I’ve made this point before, but it bears some repetition (boldface mine):

Suffice it to say, a concerted right-wing effort really is under way to limit popular democracy and suppress votes. So what are Democrats doing about it? In a legislative sense at least, a cogent and comprehensive response is already in the works, in the form of the two bills cited by Biden in his congressional address. If realized, the John Lewis Voting Rights Act and H.R. 1 (also known as the For the People Act) would constitute the most sweeping acts of democratic reform undertaken in decades. The latter alone would establish automatic national voter registration, independent redistricting commissions for House seats to prevent gerrymandering, expanded mail-in voting, and a number of new measures to reduce the overbearing influence of organized money

The single greatest obstacle, though, has to do with the rules governing the Senate, and whether Democrats are ultimately willing to match their language of urgency with a strategy even remotely proportional to it. Due to the chamber’s filibuster rules, most legislation requires 60 votes to pass—an impediment that effectively empowers lawmakers representing only a tiny sliver of the electorate to block policies they dislike at will, including those designed to make American democracy fairer and more inclusive. (Especially frustrating, as the voting-rights expert Ari Berman has pointed out, is that Republican-controlled legislatures face no such supermajority requirement when passing legislation designed to restrict the vote—a kind of “asymmetric warfare” in which those working to preserve minority rule have a majoritarian advantage.)

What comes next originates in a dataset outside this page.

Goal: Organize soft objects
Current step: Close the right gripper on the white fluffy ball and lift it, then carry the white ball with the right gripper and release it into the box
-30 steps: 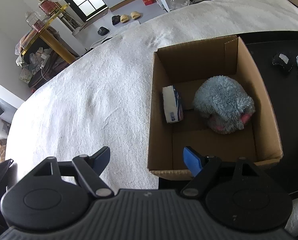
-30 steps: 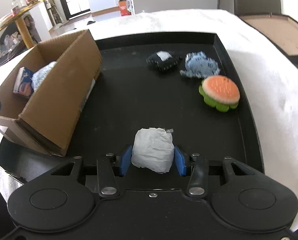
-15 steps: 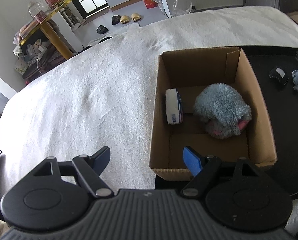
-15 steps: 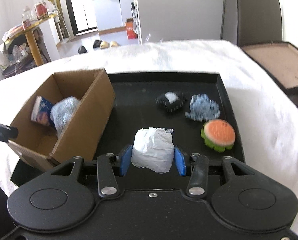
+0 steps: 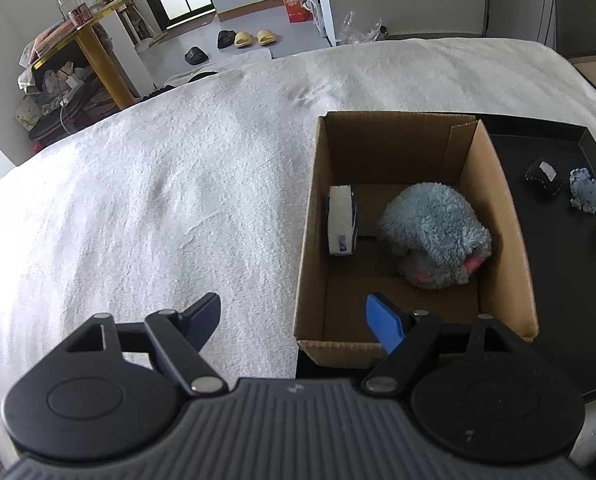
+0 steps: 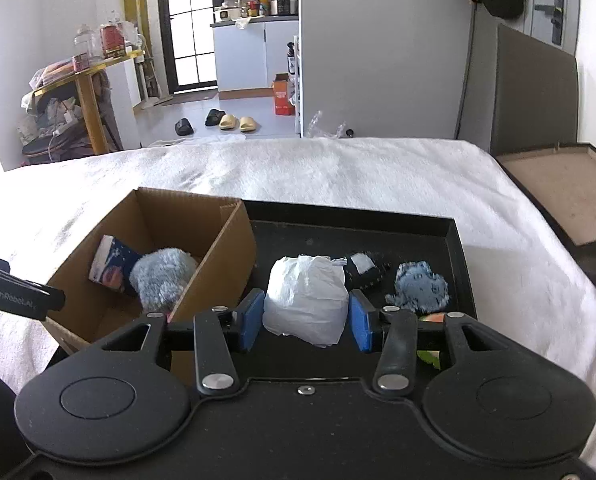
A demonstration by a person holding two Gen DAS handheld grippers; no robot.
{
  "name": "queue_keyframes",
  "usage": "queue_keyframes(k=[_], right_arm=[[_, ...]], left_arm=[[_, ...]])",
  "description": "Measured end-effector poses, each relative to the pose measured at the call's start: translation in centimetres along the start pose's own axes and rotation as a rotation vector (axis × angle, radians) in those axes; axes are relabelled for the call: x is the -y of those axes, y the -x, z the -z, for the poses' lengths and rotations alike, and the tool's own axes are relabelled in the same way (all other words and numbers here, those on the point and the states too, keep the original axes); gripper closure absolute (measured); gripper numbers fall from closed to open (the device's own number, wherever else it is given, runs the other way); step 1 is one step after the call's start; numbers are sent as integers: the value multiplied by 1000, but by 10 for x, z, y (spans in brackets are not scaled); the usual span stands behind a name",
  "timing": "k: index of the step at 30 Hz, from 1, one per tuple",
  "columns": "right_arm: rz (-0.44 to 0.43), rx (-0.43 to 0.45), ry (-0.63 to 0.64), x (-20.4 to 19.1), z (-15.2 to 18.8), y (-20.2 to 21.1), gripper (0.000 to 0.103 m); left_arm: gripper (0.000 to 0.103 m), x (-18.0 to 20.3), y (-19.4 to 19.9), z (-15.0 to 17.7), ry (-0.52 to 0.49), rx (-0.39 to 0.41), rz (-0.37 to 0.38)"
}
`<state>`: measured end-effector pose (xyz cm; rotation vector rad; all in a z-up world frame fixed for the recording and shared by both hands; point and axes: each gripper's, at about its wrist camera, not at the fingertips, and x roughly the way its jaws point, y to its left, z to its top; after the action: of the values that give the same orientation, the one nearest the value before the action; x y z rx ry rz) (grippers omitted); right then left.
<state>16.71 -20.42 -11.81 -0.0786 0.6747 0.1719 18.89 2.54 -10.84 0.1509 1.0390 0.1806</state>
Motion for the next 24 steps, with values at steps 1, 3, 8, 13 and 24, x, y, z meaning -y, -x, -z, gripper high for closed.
queue_keyframes(k=[1, 3, 8, 13, 24], right_arm=[[0, 2, 6, -2, -2, 0, 58], [-3, 8, 18, -5, -6, 0, 58], [-11, 21, 51, -16, -15, 1, 58], [-27, 27, 98, -31, -21, 0, 58], [-53, 30, 237, -68, -39, -14, 58]], left_arm=[[24, -1, 0, 0, 5, 1, 4], [24, -3, -1, 0, 17, 0, 14], [25, -7, -3, 0, 38, -5, 27], [27, -11, -4, 0, 56, 3, 29], [28, -20, -20, -3, 96, -26, 78]])
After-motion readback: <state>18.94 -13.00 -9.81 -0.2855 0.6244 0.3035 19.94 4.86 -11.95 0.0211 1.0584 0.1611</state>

…Liberal lawmakers cannot, one the one hand, contend that a deliberate effort is under way to deprive citizens of the franchise while, on the other hand, preserving an archaic legislative convention specifically designed to limit the power of representative democracy. If Democrats plan to match their rhetoric with action, they must train public attention not only on the existential problem of the Republican assault on voting, but also on the need to eliminate the main obstacle to countering that assault. This means doing whatever it takes to bring holdout senators onside, in private or in public.

It’s not clear how to bring Manchin and Sinema on board (though I have some ideas), but if Democrats don’t do this, they’re sunk in 2022 and 2024. Republicans aren’t passing voter restriction legislation as symbolism, they mean to use it. Meanwhile, the left, construed broadly, has gone chasing after everything but the preservation of the one thing that allows effective non-violent change.

This will not end well, I fear.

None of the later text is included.